Rückblickend auf seine Erlebnisse schilderte Assange den Wechsel von einer Zelle in Belmarsh zu einem Auftritt vor europäischen Gesetzgebern als “tiefgreifend und surreal”. Es fiel ihm schwer, die Strenge seiner Isolation auszudrücken, und er äußerte: “Die Erfahrung langjähriger Isolation in einer kleinen Zelle ist kaum zu vermitteln. Sie entzieht einem das Selbstgefühl und hinterlässt nur die nackte Essenz des Seins.”

Am nächsten Tag stand eine Debatte der europäischen Gesetzgeber über einen Resolutionsentwurf an, der die Handlungen der USA verurteilt. Die von Thórhildur Sunna Ævarsdóttir, einer isländischen Abgeordneten der Piratenpartei, verfasste Resolution kritisiert den Missbrauch des US-Spionagegesetzes und dessen “gefährliche abschreckende Wirkung” auf Verleger, Journalisten und Whistleblower, die über Regierungsmissstände berichten, scharf.
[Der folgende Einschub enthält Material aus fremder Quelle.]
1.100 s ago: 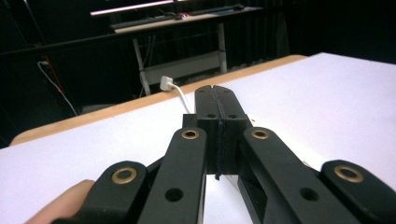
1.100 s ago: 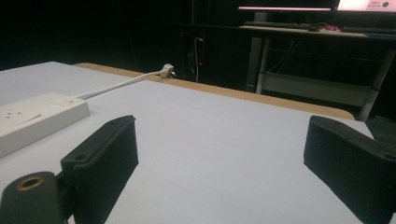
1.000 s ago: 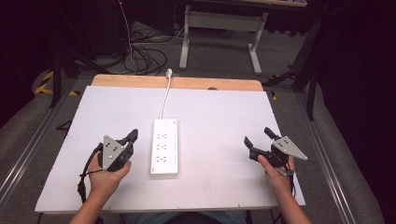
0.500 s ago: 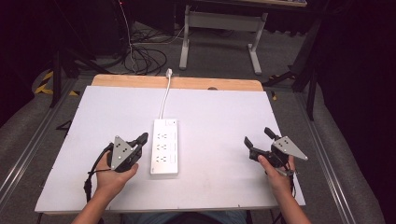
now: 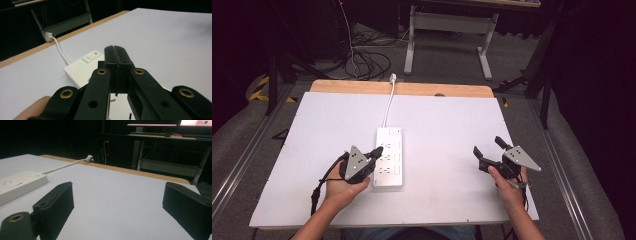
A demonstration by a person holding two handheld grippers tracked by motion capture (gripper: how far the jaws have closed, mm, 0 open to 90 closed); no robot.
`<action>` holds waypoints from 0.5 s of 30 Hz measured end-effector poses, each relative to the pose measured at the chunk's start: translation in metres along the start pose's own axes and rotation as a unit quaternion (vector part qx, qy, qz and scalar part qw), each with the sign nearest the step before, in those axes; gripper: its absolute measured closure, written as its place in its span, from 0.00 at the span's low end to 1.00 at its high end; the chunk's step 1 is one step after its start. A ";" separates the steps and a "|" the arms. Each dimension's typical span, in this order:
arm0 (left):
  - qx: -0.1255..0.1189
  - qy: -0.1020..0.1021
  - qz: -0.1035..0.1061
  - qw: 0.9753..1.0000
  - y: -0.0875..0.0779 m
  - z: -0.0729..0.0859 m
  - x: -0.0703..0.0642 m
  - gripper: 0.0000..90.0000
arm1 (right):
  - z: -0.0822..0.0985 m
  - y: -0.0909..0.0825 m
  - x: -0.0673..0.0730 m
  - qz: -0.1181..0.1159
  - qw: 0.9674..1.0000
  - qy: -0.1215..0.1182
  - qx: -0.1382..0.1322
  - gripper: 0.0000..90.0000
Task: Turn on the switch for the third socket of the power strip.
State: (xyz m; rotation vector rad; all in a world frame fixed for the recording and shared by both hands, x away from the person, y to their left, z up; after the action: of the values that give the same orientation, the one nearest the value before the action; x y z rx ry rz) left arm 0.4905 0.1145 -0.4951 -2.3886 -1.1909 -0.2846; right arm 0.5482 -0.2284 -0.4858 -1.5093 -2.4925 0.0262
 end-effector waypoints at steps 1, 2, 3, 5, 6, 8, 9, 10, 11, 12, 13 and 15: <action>0.002 0.003 0.002 1.000 0.002 0.000 -0.001 1.00 | 0.000 0.000 0.000 -0.001 1.000 0.000 0.000 0.12; 0.005 0.004 0.011 1.000 0.007 -0.001 -0.006 1.00 | 0.000 0.000 0.000 -0.001 1.000 0.001 0.000 0.12; 0.005 0.004 0.011 1.000 0.007 -0.001 -0.006 1.00 | 0.000 0.000 0.000 -0.001 1.000 0.001 0.000 0.12; 0.011 0.012 0.017 1.000 0.010 -0.001 -0.009 1.00 | 0.000 0.000 0.000 -0.001 1.000 0.001 0.000 0.12; 0.012 0.012 0.021 1.000 0.011 0.000 -0.012 1.00 | 0.000 0.000 0.000 -0.001 1.000 0.001 0.000 0.12; 0.017 0.019 0.027 0.999 0.011 0.001 -0.014 1.00 | 0.000 0.000 0.000 -0.001 1.000 0.001 -0.001 0.12; 0.018 0.016 0.032 0.999 0.012 0.002 -0.015 1.00 | 0.000 0.000 0.000 -0.001 1.000 0.000 -0.001 0.12; 0.021 0.018 0.036 0.999 0.012 0.002 -0.015 1.00 | 0.000 0.000 0.000 -0.001 1.000 0.001 0.000 0.12; 0.024 0.019 0.039 0.999 0.013 0.003 -0.016 1.00 | 0.000 0.000 0.000 -0.001 1.000 0.001 0.000 0.12; 0.027 0.016 0.045 0.998 0.014 0.005 -0.018 1.00 | 0.000 0.000 0.000 -0.001 1.000 0.001 0.000 0.12; 0.032 0.023 0.045 0.998 0.014 0.006 -0.018 1.00 | 0.000 0.000 0.000 -0.001 1.000 0.001 0.000 0.12; 0.039 0.023 0.053 0.998 0.015 0.007 -0.021 1.00 | 0.000 0.000 0.000 0.000 1.000 0.000 0.000 0.12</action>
State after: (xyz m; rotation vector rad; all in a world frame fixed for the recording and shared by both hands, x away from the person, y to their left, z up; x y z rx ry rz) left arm 0.4898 0.0952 -0.5140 -2.3556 -1.0315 -0.2540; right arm 0.5486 -0.2283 -0.4859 -1.5079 -2.4924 0.0261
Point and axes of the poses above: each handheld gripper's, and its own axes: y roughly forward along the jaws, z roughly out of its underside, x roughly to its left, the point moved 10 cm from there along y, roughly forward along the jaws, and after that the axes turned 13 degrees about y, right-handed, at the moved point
Sie rügt auch das Vereinigte Königreich für die Nichtverteidigung von Assanges Recht auf freie Meinungsäußerung.

Allerdings gab es auch gegensätzliche Ansichten, insbesondere von Richard Keen, einem britischen Konservativen. Er vertrat die Meinung, dass die Charakterisierung Assanges als politischer Gefangener “zu polemisch” und nicht zutreffend sei. Er betonte, dass Assanges Inhaftierung rechtmäßig erfolgt sei, da er gegen Kautionsbedingungen verstoßen und ein Fluchtrisiko dargestellt habe. Keen äußerte, dass die Bezeichnung von Assange als politischer Gefangener das Leid wahrhaft politischer Gefangener mindere und merkte an, dass, obwohl das Verfahren ungewöhnlich lange andauerte, Assange selbst zu den Verzögerungen beigetragen habe.

Der Fall Assange, der seit Jahren von rechtlichen und politischen Auseinandersetzungen geprägt ist, steht weiterhin als mächtiges Symbol im weltweiten Einsatz für Pressefreiheit und die Rechte derjenigen, die unbequeme Wahrheiten ans Licht bringen.